The gene Par-4 (Prostate Apoptosis Response 4) was originally identified in prostate cancer cells undergoing apoptosis and its product Par-4 showed cancer specific pro-apoptotic activity. Particularly, the SAC domain of Par-4 (SAC-Par-4) selectively kills cancer cells leaving normal cells unaffected. The therapeutic significance of bioactive SAC-Par-4 is enormous in cancer biology; however, its large scale production is still a matter of concern. Here we report the production of SAC-Par-4-GFP fusion protein coupled to translational enhancer sequence (5′ AMV) and apoplast signal peptide (aTP) in transgenic Nicotiana tabacum cv. Samsun NN plants under the control of a unique recombinant promoter M24. Transgene integration was confirmed by genomic DNA PCR, Southern and Northern blotting, Real-time PCR, and Nuclear run-on assays.

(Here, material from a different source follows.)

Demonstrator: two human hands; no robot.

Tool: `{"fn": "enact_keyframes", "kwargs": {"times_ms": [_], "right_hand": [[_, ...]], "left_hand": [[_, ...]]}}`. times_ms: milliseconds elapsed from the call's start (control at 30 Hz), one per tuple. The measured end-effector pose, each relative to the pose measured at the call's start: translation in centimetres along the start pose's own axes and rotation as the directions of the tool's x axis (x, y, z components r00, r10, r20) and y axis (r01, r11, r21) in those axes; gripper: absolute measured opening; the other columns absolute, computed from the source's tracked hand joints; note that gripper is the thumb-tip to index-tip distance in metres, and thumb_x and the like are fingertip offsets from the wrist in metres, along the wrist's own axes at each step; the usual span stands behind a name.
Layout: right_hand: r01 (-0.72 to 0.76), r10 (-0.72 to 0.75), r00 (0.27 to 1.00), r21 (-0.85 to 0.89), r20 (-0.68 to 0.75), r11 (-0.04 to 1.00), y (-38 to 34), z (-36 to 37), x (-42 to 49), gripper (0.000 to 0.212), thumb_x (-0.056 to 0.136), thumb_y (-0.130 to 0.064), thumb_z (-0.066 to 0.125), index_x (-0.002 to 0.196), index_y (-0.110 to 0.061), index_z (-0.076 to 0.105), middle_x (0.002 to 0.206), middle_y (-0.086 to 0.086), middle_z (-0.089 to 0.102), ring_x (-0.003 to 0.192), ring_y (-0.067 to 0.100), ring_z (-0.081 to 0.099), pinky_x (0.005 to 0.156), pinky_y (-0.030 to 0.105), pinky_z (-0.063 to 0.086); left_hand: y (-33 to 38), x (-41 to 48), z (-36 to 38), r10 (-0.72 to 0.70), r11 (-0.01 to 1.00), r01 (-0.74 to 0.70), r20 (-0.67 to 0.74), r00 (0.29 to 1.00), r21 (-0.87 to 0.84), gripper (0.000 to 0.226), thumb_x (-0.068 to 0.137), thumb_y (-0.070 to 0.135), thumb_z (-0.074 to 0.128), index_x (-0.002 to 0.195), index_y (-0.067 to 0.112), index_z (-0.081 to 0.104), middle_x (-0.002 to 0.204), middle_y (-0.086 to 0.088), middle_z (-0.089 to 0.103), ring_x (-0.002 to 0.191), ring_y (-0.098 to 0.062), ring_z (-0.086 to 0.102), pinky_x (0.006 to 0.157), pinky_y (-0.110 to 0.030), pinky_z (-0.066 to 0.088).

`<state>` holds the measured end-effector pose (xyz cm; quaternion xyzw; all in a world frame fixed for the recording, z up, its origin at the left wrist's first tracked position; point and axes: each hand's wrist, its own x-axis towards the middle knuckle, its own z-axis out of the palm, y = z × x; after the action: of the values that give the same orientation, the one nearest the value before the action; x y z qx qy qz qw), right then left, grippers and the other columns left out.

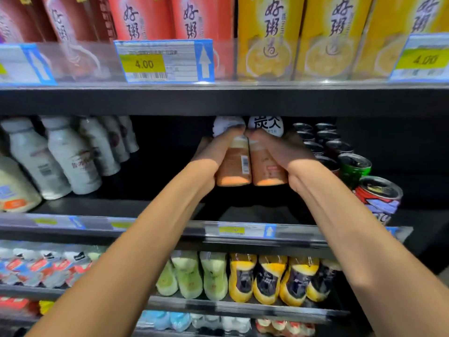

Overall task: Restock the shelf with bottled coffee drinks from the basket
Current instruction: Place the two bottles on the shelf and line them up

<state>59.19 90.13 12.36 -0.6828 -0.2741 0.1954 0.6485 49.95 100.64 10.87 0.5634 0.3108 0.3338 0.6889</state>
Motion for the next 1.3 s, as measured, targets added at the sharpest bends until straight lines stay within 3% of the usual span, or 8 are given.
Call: {"fn": "enact_keyframes", "kwargs": {"times_ms": [133, 233, 400, 567, 700, 833, 967, 1300], "right_hand": [[-0.008, 0.008, 1.000, 0.025, 0.003, 1.000, 0.2, 0.6, 3.3, 0.044, 0.072, -0.032, 0.086, 0.108, -0.020, 0.064, 0.091, 0.003, 0.075, 0.065, 0.015, 0.074, 0.049, 0.030, 0.058], [-0.009, 0.008, 0.999, -0.017, -0.044, 1.000, 0.7, 1.4, 5.6, 0.053, 0.070, -0.030, 0.088, 0.114, -0.021, 0.060, 0.091, -0.004, 0.071, 0.065, 0.007, 0.069, 0.045, 0.019, 0.052], [-0.007, -0.021, 0.990, -0.188, -0.142, 0.982, 2.0, 2.7, 9.6, 0.056, 0.064, -0.022, 0.089, 0.115, -0.013, 0.066, 0.109, 0.007, 0.072, 0.092, 0.022, 0.071, 0.079, 0.038, 0.060], [-0.028, -0.027, 0.988, -0.340, -0.155, 0.940, 3.7, 3.3, 12.1, 0.073, 0.068, -0.035, 0.087, 0.129, -0.013, 0.053, 0.125, 0.008, 0.064, 0.113, 0.027, 0.063, 0.094, 0.039, 0.053], [-0.036, -0.020, 0.981, -0.281, -0.195, 0.959, 4.7, 3.4, 13.4, 0.083, 0.072, -0.038, 0.085, 0.135, -0.011, 0.038, 0.130, 0.010, 0.060, 0.117, 0.028, 0.061, 0.084, 0.029, 0.047], [-0.011, -0.054, 0.978, -0.308, -0.201, 0.951, 5.4, 3.4, 14.6, 0.074, 0.075, -0.041, 0.082, 0.131, -0.013, 0.043, 0.131, 0.007, 0.060, 0.118, 0.026, 0.060, 0.083, 0.026, 0.045], [0.021, -0.117, 0.964, -0.374, -0.237, 0.927, 6.2, 3.6, 15.7, 0.072, 0.071, -0.042, 0.083, 0.128, -0.014, 0.051, 0.132, 0.011, 0.057, 0.121, 0.028, 0.057, 0.099, 0.038, 0.049], [0.036, -0.140, 0.945, -0.330, -0.297, 0.943, 7.6, 3.6, 17.8, 0.069, 0.072, -0.035, 0.084, 0.124, -0.010, 0.047, 0.129, 0.009, 0.058, 0.118, 0.026, 0.059, 0.090, 0.031, 0.048]], "left_hand": [[0.1, 3.9, 0.2, 0.073, 0.997, -0.073, 0.086, 0.994, 0.006, 0.037, 0.079, 0.030, 0.078, 0.109, 0.009, 0.071, 0.094, -0.014, 0.077, 0.083, -0.029, 0.075, 0.074, -0.046, 0.062], [-0.5, 6.6, 0.4, 0.146, 0.989, -0.147, 0.069, 0.987, 0.015, 0.043, 0.075, 0.032, 0.082, 0.111, 0.012, 0.070, 0.096, -0.010, 0.077, 0.085, -0.026, 0.076, 0.078, -0.046, 0.061], [-2.7, 10.0, 0.8, 0.164, 0.986, -0.165, 0.018, 0.986, 0.025, 0.085, 0.060, 0.040, 0.087, 0.130, 0.012, 0.048, 0.111, -0.011, 0.071, 0.092, -0.024, 0.074, 0.074, -0.042, 0.062], [-4.0, 12.5, 1.0, 0.185, 0.977, -0.185, 0.008, 0.983, 0.103, 0.065, 0.080, 0.024, 0.080, 0.126, 0.010, 0.036, 0.117, -0.009, 0.062, 0.102, -0.024, 0.066, 0.081, -0.039, 0.057], [-4.5, 14.9, 0.8, 0.204, 0.955, -0.214, 0.069, 0.977, 0.207, 0.064, 0.081, 0.041, 0.077, 0.124, 0.016, 0.036, 0.126, -0.007, 0.058, 0.110, -0.020, 0.062, 0.088, -0.036, 0.054], [-5.5, 17.2, 0.3, 0.228, 0.883, -0.242, 0.083, 0.970, 0.403, 0.097, 0.057, 0.075, 0.069, 0.134, 0.024, 0.039, 0.131, -0.001, 0.055, 0.128, -0.024, 0.049, 0.105, -0.045, 0.044], [-5.9, 19.5, -0.1, 0.242, 0.872, -0.251, 0.075, 0.967, 0.420, 0.103, 0.047, 0.079, 0.076, 0.131, 0.028, 0.048, 0.125, 0.000, 0.062, 0.119, -0.023, 0.058, 0.099, -0.046, 0.051], [-5.8, 19.9, 1.5, 0.244, 0.906, -0.228, 0.001, 0.970, 0.358, 0.089, 0.063, 0.052, 0.086, 0.128, 0.006, 0.046, 0.113, -0.003, 0.066, 0.098, -0.018, 0.068, 0.087, -0.036, 0.057]]}}
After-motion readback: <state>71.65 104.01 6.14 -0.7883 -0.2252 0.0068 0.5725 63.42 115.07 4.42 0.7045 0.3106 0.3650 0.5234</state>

Results of Western blot analysis and ELISA confirmed expression of recombinant SAC-Par-4-GFP protein and it was as high as 0.15% of total soluble protein. In addition, we found that targeting of plant recombinant SAC-Par-4-GFP to the apoplast and endoplasmic reticulum (ER) was essential for the stability of plant recombinant protein in comparison to the bacterial derived SAC-Par-4. Deglycosylation analysis demonstrated that ER-targeted SAC-Par-4-GFP-SEKDEL undergoes O-linked glycosylation unlike apoplast-targeted SAC-Par-4-GFP. Furthermore, various in vitro studies like mammalian cells proliferation assay (MTT), apoptosis induction assays, and NF-κB suppression suggested the cytotoxic and apoptotic properties of plant-derived SAC-Par-4-GFP against multiple prostate cancer cell lines. Additionally, pre-treatment of MAT-LyLu prostate cancer cells with purified SAC-Par-4-GFP significantly delayed the onset of tumor in a syngeneic rat prostate cancer model. Taken altogether, we proclaim that plant made SAC-Par-4 may become a useful alternate therapy for effectively alleviating cancer in the new era.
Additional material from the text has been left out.